WHAT THE EXERCISE ASKS: Look below for the line that contains "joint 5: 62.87", then copy it and each following line exactly, through and including the line that contains "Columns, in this".

### GIVEN MATERIAL

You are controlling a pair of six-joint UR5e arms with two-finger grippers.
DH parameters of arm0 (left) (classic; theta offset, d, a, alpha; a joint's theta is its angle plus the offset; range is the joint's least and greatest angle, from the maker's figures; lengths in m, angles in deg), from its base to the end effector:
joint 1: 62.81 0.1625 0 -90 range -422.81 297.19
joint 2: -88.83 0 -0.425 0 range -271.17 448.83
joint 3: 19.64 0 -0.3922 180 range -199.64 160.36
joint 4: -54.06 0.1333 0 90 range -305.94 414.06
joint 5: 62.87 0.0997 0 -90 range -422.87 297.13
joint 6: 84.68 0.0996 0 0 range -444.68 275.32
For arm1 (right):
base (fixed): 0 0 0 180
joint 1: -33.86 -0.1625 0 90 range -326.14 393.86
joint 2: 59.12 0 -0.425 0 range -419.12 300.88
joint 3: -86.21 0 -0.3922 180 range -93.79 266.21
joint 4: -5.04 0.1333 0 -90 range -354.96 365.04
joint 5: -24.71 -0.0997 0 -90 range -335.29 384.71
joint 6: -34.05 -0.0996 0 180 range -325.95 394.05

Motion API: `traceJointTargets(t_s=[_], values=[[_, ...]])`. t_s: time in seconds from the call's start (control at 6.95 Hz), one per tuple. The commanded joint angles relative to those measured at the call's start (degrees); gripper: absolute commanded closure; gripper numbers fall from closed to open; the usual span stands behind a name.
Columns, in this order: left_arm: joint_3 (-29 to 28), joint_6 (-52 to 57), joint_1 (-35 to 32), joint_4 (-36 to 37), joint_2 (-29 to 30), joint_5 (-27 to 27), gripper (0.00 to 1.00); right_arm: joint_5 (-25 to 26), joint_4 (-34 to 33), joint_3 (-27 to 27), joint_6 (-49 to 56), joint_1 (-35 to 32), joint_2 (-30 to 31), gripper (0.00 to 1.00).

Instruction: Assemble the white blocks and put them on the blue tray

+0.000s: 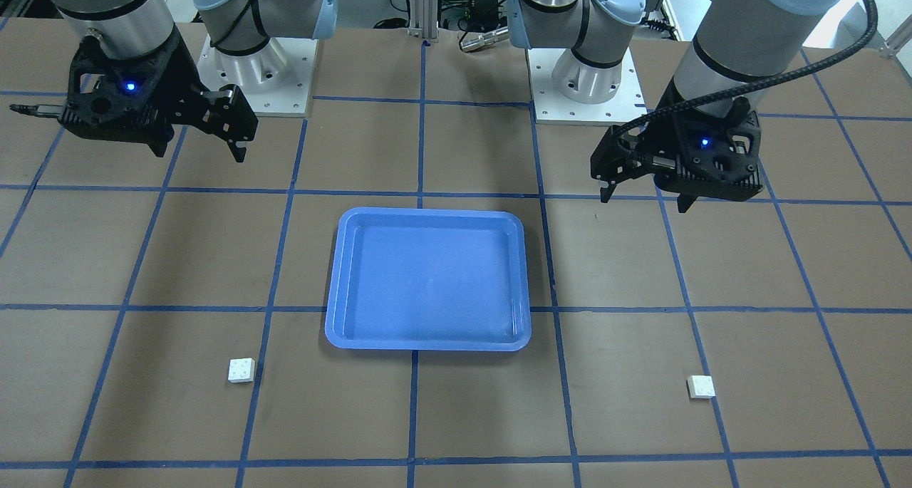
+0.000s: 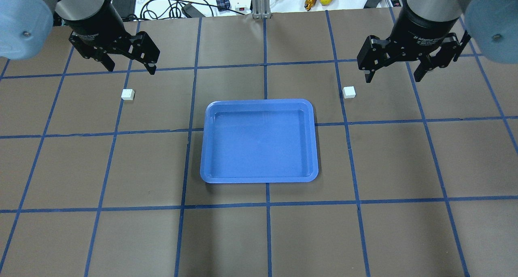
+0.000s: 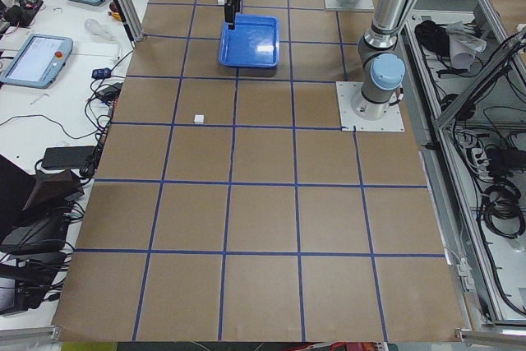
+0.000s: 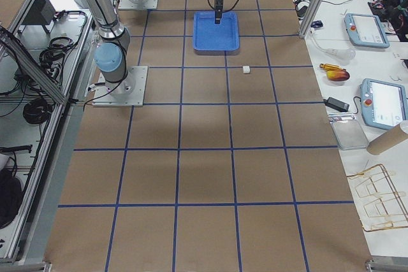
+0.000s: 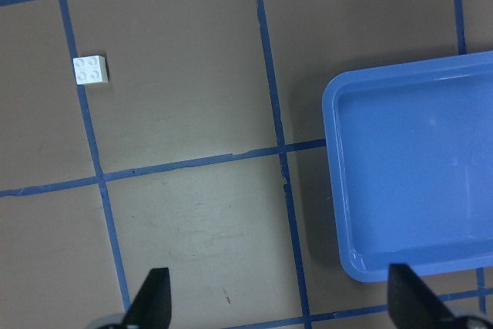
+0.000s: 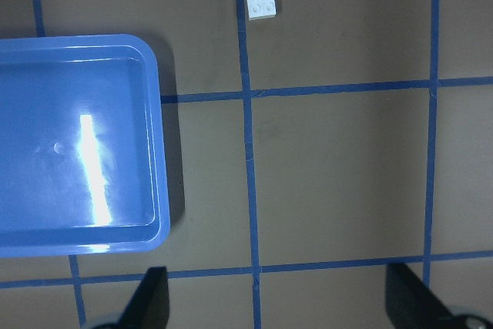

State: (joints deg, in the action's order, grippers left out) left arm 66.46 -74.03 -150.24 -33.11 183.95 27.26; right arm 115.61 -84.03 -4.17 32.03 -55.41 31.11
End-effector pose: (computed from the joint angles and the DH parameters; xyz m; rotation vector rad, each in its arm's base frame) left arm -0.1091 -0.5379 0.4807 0.2209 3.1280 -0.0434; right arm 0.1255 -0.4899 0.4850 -0.0748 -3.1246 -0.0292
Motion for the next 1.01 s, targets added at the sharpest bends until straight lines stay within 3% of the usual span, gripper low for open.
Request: traceJointTargets(t_s=[0.0,0.29,0.43,0.58,0.72,0.86], values=[[-0.2,0.7,0.1,1.6,0.8,0.4,0.0,-0.5,-0.1,-0.1,0.0,0.0,-2.2,0.0],[-2.1,0.3,0.8,3.6,4.2,0.4,0.0,-0.5,-0.4,-0.1,0.6,0.2,-3.1,0.0],[-5.6,0.3,1.0,5.1,8.7,0.5,0.0,-0.8,-0.3,-0.1,2.9,0.7,-3.1,0.0],[-9.7,0.3,2.9,6.6,14.7,0.5,0.0,-5.7,-0.5,0.0,8.3,2.3,-3.7,0.0],[-12.9,0.7,5.1,8.8,20.0,0.4,0.0,-9.6,-1.1,0.1,18.1,4.8,-4.4,0.0],[-14.5,1.3,7.6,11.7,24.8,0.4,0.0,-9.2,-5.7,-0.1,32.6,7.3,-5.8,0.0]])
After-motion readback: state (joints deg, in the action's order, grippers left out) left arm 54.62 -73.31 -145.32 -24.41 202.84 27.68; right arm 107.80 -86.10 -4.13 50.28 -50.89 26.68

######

REPLY TO THE TASK:
joint 5: 62.87 0.0997 0 -90 range -422.87 297.13
joint 6: 84.68 0.0996 0 0 range -444.68 275.32
For arm1 (right):
base (fixed): 0 0 0 180
joint 1: -33.86 -0.1625 0 90 range -326.14 393.86
joint 2: 59.12 0 -0.425 0 range -419.12 300.88
joint 3: -86.21 0 -0.3922 180 range -93.79 266.21
joint 4: -5.04 0.1333 0 -90 range -354.96 365.04
joint 5: -24.71 -0.0997 0 -90 range -335.29 384.71
joint 6: -34.05 -0.0996 0 180 range -325.95 394.05

Motion API: `traceJointTargets(t_s=[_], values=[[_, ...]])`. t_s: time in seconds from the call's start (control at 6.95 Hz), one per tuple. The commanded joint angles relative to those measured at the call's start (degrees); gripper: absolute commanded closure; gripper numbers fall from closed to open; the usual span stands behind a name.
Columns, in this order: left_arm: joint_3 (-29 to 28), joint_6 (-52 to 57), joint_1 (-35 to 32), joint_4 (-36 to 37), joint_2 (-29 to 30), joint_5 (-27 to 27), gripper (0.00 to 1.00); right_arm: joint_5 (-25 to 26), joint_4 (-34 to 33), joint_3 (-27 to 27), joint_6 (-49 to 56), joint_1 (-35 to 32), joint_2 (-30 to 31), gripper (0.00 to 1.00).

The output above is complete as it stands.